** Opening Given records block **
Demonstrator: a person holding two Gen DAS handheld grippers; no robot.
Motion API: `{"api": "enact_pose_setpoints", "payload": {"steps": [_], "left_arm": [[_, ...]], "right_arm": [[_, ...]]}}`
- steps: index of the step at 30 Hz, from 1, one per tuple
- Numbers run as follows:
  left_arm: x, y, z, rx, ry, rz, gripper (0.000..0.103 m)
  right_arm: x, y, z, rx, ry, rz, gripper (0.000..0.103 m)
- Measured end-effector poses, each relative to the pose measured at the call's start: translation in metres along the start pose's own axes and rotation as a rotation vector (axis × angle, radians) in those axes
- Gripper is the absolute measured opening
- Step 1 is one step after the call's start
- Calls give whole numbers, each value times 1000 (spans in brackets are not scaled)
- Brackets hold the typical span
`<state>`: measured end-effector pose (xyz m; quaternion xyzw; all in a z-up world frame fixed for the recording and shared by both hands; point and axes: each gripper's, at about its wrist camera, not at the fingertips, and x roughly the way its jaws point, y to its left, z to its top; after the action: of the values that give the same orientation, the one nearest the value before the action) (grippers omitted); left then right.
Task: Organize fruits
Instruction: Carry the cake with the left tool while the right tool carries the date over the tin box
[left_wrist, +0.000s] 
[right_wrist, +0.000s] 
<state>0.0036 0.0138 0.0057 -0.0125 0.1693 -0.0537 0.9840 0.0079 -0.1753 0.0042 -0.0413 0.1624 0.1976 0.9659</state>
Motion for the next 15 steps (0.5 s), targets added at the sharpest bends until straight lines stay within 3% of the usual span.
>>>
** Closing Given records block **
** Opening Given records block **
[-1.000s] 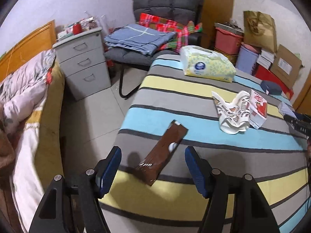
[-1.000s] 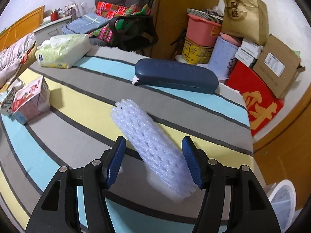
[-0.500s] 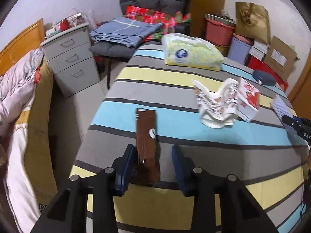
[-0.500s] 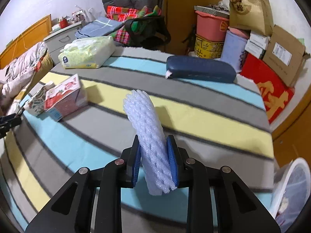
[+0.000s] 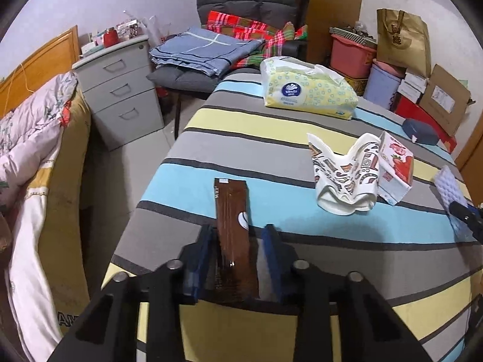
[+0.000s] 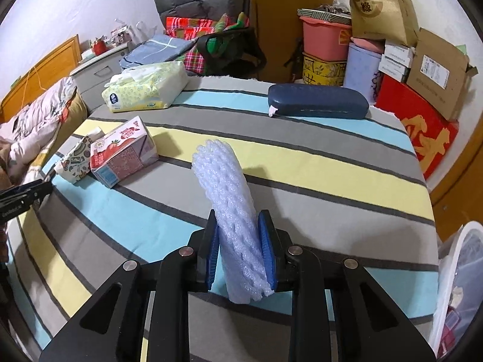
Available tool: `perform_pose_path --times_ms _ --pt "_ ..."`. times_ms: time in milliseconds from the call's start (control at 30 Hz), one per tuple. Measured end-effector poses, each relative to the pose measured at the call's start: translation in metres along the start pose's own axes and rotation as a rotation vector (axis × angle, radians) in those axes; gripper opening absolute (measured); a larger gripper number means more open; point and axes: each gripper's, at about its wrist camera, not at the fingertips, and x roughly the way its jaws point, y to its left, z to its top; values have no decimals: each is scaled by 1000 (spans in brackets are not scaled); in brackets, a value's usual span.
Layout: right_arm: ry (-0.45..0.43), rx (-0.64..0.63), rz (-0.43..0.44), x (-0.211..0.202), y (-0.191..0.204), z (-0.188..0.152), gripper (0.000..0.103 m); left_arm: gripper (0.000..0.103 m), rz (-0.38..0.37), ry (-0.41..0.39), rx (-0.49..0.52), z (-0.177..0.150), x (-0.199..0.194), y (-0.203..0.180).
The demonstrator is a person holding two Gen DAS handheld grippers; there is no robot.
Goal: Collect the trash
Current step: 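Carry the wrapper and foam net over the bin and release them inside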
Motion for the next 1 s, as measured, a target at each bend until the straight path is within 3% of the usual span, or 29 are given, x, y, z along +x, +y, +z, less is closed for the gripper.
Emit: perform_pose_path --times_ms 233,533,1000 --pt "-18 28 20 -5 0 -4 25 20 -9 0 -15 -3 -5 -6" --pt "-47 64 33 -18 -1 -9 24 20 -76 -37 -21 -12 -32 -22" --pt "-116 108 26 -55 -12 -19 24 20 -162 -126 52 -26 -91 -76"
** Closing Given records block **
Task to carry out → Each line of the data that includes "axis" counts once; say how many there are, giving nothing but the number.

Answer space → 2